Tapi rasa puas mendapat barang yang lebih murah juga sudah cukup menggantikan rasa nyaman dari tempat yang nyaman itu? Yeah, tidak bisa dibilang salah. Ini benar. Karena itu pilihan. Tapi kalau sudah dibeli atau sangat ingin yang ada di depan mata dan nilai uang yang dibutuhkan itu ada dengan tidak mengorbankan kebutuhan lain, why not? Karena semua itu ada nilai. :)

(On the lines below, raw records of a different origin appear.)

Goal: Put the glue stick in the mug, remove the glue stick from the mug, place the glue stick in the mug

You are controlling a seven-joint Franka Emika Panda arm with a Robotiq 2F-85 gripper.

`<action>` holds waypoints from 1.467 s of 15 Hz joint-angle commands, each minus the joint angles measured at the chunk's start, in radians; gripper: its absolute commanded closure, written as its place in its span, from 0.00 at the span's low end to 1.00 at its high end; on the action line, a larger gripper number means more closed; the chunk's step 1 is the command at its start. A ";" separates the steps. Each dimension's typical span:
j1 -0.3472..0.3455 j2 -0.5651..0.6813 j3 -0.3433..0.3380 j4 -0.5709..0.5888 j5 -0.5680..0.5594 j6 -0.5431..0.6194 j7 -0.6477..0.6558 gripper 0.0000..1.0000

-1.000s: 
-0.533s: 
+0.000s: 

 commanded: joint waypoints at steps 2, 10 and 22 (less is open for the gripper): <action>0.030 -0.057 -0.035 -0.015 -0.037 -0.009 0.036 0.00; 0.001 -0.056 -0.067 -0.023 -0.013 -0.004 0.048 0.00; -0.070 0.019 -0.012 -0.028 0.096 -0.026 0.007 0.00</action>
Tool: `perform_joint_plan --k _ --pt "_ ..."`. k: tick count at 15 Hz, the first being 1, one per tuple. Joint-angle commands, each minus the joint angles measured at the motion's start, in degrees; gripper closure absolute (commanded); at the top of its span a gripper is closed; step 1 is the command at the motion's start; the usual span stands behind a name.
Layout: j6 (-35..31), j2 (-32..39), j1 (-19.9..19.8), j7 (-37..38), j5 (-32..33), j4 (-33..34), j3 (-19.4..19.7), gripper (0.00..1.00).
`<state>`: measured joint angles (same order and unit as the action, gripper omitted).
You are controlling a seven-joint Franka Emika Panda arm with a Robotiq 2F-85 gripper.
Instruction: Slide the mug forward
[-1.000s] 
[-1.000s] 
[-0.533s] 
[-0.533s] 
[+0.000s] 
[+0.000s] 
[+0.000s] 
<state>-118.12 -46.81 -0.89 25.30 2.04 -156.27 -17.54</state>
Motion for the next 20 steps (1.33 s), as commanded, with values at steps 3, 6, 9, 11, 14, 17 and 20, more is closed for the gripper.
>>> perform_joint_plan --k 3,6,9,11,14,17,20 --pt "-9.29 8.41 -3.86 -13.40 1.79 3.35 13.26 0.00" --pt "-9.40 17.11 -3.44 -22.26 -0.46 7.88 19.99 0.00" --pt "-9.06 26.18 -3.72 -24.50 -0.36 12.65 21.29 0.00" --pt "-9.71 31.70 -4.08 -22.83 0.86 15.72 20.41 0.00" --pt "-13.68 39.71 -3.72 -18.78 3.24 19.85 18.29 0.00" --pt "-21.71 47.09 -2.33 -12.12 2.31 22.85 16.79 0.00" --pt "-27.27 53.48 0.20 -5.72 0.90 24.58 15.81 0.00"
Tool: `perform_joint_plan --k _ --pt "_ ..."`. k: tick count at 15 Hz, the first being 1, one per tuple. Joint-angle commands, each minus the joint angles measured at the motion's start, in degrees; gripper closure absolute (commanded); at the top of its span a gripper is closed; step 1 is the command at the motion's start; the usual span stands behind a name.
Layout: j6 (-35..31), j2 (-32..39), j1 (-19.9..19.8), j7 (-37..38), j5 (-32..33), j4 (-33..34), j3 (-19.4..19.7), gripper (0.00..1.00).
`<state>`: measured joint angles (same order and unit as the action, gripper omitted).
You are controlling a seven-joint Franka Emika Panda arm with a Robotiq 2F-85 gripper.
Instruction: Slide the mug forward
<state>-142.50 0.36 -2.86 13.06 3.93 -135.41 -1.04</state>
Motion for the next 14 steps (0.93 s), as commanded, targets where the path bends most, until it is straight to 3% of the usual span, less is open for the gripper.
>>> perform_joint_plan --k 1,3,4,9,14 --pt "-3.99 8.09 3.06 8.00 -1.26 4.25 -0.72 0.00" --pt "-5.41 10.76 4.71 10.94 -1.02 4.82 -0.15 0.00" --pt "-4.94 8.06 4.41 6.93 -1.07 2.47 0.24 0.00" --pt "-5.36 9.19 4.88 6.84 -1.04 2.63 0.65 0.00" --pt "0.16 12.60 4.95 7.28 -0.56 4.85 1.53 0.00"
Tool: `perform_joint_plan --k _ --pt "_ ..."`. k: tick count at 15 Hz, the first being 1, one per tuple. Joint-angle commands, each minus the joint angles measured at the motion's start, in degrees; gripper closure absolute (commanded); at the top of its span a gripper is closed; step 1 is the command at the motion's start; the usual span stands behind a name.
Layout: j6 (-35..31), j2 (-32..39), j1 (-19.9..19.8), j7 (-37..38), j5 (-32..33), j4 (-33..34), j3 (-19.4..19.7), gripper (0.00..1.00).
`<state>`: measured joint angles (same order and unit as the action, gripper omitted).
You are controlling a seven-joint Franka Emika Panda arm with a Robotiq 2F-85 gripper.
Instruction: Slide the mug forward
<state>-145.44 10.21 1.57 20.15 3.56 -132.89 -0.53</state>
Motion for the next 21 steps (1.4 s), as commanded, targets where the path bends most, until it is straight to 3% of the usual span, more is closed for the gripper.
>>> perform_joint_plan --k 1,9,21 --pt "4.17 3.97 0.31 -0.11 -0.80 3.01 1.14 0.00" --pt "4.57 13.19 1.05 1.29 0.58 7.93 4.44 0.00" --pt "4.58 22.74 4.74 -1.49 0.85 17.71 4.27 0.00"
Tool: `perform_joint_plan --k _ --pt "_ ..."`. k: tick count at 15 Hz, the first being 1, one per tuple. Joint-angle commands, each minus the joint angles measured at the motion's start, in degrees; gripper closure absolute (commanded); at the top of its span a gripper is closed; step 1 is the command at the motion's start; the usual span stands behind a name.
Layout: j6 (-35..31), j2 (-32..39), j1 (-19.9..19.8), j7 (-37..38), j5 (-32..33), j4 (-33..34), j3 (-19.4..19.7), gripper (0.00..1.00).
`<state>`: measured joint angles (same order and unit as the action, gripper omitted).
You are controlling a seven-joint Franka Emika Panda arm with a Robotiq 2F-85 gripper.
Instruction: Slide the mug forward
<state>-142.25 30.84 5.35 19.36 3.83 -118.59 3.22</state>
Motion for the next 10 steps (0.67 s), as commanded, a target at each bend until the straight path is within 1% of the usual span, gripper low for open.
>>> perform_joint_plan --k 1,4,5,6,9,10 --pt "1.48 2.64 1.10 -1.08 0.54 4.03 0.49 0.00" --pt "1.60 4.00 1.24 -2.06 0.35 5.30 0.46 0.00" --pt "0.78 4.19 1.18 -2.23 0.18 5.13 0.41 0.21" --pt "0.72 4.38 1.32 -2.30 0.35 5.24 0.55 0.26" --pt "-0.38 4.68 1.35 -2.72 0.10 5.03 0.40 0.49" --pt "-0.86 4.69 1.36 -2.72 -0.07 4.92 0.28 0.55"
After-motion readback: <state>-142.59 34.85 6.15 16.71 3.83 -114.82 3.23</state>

Dan pernah tidak kita berpikir saat ingin memberi sedekah pada anak-anak kecil yang meminta-minta,,atau siapapun yang banyak sekali menengadahkan tangan dipinggri jalan, di lampu merah sebagai pekerjaan sehari-hari. Kadang kita merasa mereka masih bisa berusaha yang lain dengan fisik yang baik. Tapi apakah mencari pekerjaan itu mudah?Dan apakah mereka punya modal untuk itu? Seperti kepintaran? Oke, ini bicara fisik, apakah begitu mudah mencari pekerjaan itu? Dan jika pun sudah didapatkan dan mencoba meminta-minta ternyata mendapat nilai yang lebih atau mungkin sama dengan pekerjaan fisik itu, saya rasa pilihan meminta-minta akan mereka ambil. Saya sering berpikir, bagaimana jika satu keluarga kaya di Negara ini memakmurkan satu keluarga lainnya. Lainnya dan seterusnya, hmmm mungkin seperti dana bergilir. Tanpa perlu selalu protes dengan UU nomor 33 itu. Ah tapi terlalu berangan-angan saya untuk memikirkan ini. Biasanya semakin banyak penghasilan juga semakin banyak kebutuhan. Berat mungkin rasanya untuk berbagi dan meamkmurkan keluarga lain. Yang juga tentu diiringi pembinaan. Oke kembali ke awal. Ketika kita hendak memberi lalu kita berpikir "ah jangan-jangan nanti uangnya untuk minum2" "ah jangan-jangan uangnya untuk berjudi" "ah jangan-jangan dia ini sebenarnya orang kaya" "ah jangan-jangan dia hanya pura-pura saja menderita" "ah jangan-jangan anak kecil ini ada bosnya yang akan menerima uang hasil mengemis" Segala macam pikiran kemana uang yang akan kita berikan itu mengalir. Tapi jawaban seorang dosen ketika aku bertanya tentang hal ini adalah "jangan berpikir kemana uang itu pergi, yang pasti niat mu saat memberi adalah meringankan bebannya". Lama aku berpikir,,, benar juga yah. Lalu kenapa masih ragu memberi?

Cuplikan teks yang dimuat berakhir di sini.